The ITS regions of the two isolates from the patients and the type
strain of P. dimorphosporum (CBS 491.82) were sequenced. The
protocol with the Taq DyeDeoxy Terminator Cycle Sequencing Kit (Applied Biosystems, Gouda, The Netherlands) was used for sequencing. The reactions were performed with primers ITS5 and ITS4
(16) and were run on a 310 DNA sequencer (Applied
Biosystems). The sequences were aligned with the Autoassembler computer
program (Applied Biosystems).
Antifungal susceptibility testing.
The two isolates from the
patients and two additional isolates of P. dimorphosporum,
two isolates of P. obovatum, and one isolate of P. curvatum, all from various sources, were tested to determine their
susceptibilities to six antifungal drugs (amphotericin B, flucytosine,
fluconazole, itraconazole, ketoconazole, and miconazole). Tests were
performed by a previously described microdilution method (12) roughly according to the National Committee for
Clinical Laboratory Standards' guidelines (10) by using
RPMI 1640 medium buffered to pH 7 with 0.165 M
morpholinepropanesulfonic acid, an inoculum of 1.6 × 104 to 2.2 × 104 CFU/ml, an incubation
temperature of 30°C, a second-day reading (48 h), and an additive
drug dilution procedure.
Nucleotide sequence accession numbers.
The ITS sequences
were deposited in the European Molecular Biology Laboratory (EMBL)

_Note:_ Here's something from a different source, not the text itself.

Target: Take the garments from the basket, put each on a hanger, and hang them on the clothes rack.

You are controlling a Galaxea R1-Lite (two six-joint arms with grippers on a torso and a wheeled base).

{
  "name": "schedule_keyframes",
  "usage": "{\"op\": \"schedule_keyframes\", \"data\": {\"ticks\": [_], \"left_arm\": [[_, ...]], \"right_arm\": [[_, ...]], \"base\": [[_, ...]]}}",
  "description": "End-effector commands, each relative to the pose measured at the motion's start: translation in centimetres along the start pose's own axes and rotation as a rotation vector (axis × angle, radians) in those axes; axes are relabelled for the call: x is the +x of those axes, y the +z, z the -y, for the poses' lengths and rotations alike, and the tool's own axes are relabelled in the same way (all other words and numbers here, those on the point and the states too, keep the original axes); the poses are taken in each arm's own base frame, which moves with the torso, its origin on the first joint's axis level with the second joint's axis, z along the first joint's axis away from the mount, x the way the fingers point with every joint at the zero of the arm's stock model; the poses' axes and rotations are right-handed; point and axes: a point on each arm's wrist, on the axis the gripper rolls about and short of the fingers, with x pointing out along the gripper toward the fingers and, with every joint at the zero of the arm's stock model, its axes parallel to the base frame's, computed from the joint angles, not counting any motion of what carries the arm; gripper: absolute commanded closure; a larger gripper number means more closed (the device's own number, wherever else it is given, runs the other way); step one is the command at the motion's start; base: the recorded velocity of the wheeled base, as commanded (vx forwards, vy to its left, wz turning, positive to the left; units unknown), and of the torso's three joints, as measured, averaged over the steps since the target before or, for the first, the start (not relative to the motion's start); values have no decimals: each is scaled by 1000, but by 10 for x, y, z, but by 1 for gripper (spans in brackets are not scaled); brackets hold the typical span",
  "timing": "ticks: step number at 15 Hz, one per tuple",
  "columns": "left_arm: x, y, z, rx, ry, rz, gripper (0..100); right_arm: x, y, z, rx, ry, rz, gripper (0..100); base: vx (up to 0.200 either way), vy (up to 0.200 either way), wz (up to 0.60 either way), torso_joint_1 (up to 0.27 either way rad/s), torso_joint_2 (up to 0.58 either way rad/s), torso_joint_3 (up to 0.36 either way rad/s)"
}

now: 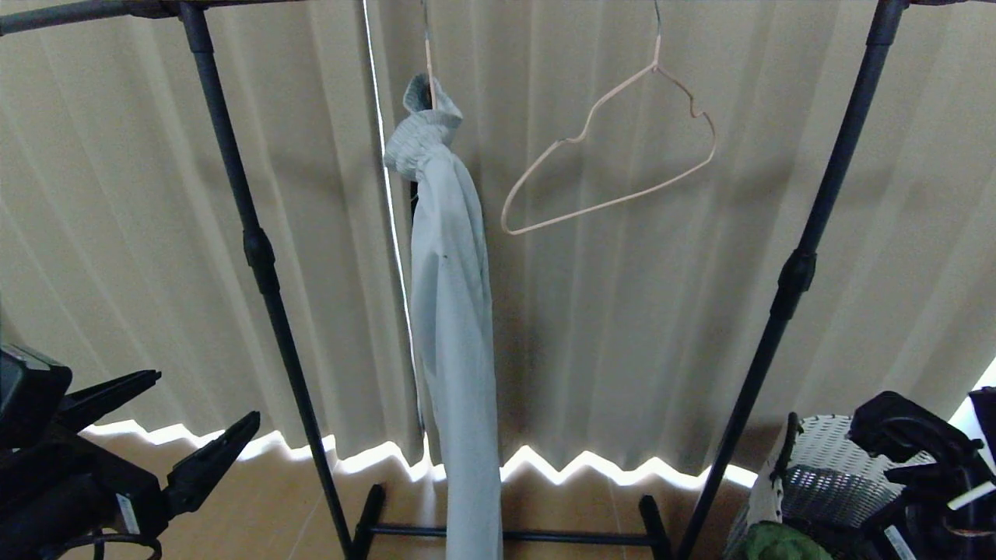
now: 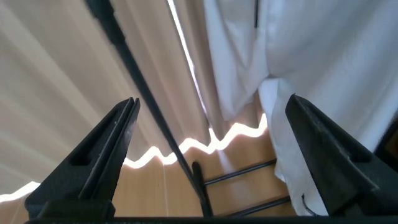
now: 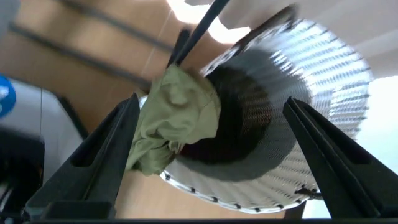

under the following accession numbers: AJ 012298 for strain CBS 491.82, AJ 012299 for strain FMR 6321, and AJ 012300 for strain FMR 6322.
| |
RESULTS |
Morphological study.
The colonies of both isolates on
potato dextrose agar were white and cottony, reaching 36 to 38 mm in
diameter after 7 days. They then became cream colored, and small areas
of the colonies became light brown, and these light brown areas were
also visible on the reverse. No diffusible pigment was produced.
Colonies on oatmeal agar were flat and white with sparse aerial mycelia
and reached a diameter of 39 to 40 mm. Microscopically, vegetative hyphae were hyaline to pale brown and ranged from 2 to 4 µm in width,
conidiogenous cells (phialides and adelophialides) ranged from 2 to 30 µm in length (Fig. 1A), and conidia
were hyaline, cylindrical to allantoid (3 to 6 by 0.8 to 2 µm), or
ellipsoidal to obovate (2.8 to 4.5 by 1.5 to 2.5 µm) (Fig. 1B). These
characteristics were compared with those of the three described species
of Phialemonium, and the clinical isolates were
morphologically identified as P. dimorphosporum, although
the RFLP patterns of this species are identical to those of P. curvatum.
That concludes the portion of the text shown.